I also didn't know that the JXTA team is focusing on optimizing search for pipe endpoints, rather than optimizing on searching for advertisements, for example. This is important to know. For example, when designing a JXTA based P2P app, such as a content management system, I would ask myself where I store and search for the files for a particular content site. I might store the actual content inside of JXTA advertisements, and then use JXTA's Rendezvous or Resolver systems to search for those bits of content. However, if the JXTA team is optimizing pipes, then it makes more sense to advertise the existence of that content in an advertisement along with a pipe endpoint to find the content, but not put the actual content into the ad. Instead, I find the advertisement for where to find the content, then open a pipe to the peer that actually has the content.

This is interesting, because it makes JXTA more about service discovery rather than using JXTA as a place to actually implement your services. JXTA becomes more of a directory service, where I search for what I need and find pipes to actually request the service, rather than a place to actually implement the service, such as putting instant messages between two peers into advertisements that are found using the Resolver service.
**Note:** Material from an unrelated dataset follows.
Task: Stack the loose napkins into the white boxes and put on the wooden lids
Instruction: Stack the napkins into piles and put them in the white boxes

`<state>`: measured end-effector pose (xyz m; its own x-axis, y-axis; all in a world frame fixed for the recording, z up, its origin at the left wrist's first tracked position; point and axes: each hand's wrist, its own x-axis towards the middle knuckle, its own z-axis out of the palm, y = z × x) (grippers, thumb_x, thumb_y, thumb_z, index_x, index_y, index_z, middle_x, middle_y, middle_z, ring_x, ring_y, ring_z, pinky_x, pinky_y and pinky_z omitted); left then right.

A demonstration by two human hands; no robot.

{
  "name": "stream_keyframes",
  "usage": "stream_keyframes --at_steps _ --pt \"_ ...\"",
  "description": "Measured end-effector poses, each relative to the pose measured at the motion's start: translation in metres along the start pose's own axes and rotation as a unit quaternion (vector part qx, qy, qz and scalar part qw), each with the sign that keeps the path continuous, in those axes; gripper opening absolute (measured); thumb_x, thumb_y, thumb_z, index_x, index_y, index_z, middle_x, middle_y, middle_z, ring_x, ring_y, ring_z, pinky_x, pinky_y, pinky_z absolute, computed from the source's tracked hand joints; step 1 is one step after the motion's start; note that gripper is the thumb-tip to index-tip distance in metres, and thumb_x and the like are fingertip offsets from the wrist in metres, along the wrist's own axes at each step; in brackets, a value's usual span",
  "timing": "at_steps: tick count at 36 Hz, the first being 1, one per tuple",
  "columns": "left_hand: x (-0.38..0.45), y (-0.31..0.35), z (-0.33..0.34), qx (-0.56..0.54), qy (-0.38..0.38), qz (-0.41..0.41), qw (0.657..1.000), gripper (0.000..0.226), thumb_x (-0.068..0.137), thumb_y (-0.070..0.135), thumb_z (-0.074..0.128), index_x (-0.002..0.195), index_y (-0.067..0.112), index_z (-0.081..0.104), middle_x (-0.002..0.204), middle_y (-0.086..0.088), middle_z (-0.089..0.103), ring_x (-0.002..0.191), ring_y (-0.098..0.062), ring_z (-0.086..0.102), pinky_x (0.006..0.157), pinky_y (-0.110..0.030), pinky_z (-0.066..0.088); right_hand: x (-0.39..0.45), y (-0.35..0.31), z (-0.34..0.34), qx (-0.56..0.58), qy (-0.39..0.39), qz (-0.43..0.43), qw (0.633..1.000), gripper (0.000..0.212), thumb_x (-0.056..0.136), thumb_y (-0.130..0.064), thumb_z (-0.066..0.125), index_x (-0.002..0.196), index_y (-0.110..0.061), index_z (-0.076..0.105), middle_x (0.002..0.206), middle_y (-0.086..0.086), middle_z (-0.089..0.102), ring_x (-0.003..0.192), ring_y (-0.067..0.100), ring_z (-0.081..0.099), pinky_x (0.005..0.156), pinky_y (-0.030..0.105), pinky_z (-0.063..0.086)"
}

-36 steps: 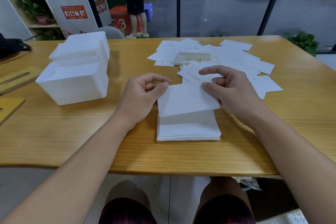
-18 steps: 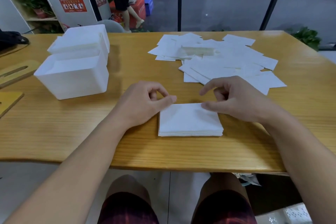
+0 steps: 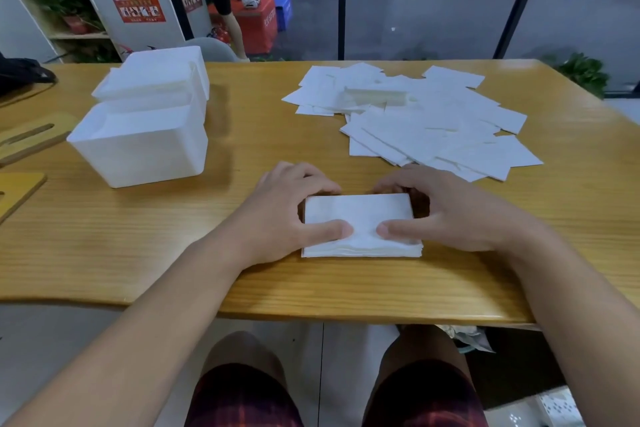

Does this hold in general for most JXTA applications? One of my interests is in vastly simplifying JXTA. If this is true, then we can use the JXTA framework mostly as a distributed directory service + firewall NAT traversal system, which is what P2P Sockets does (http://p2psockets.jxta.org). In P2P Sockets, once you resolve a well-defined endpoint (using your Binary ID work), you get back a pipe to communicate with that endpoint (made to look like a standard socket). Publishing a service is exactly the same, but looks like a standard server socket. The main issue at this time is that these "friendly" service endpoints, such as the email address you give in your article or "www.nike.laborpolicy" are easily spoofed. This might possibly be an unsolvable problem if we want the distributed directory service to be secure, decentralized, and easy to use for end-users.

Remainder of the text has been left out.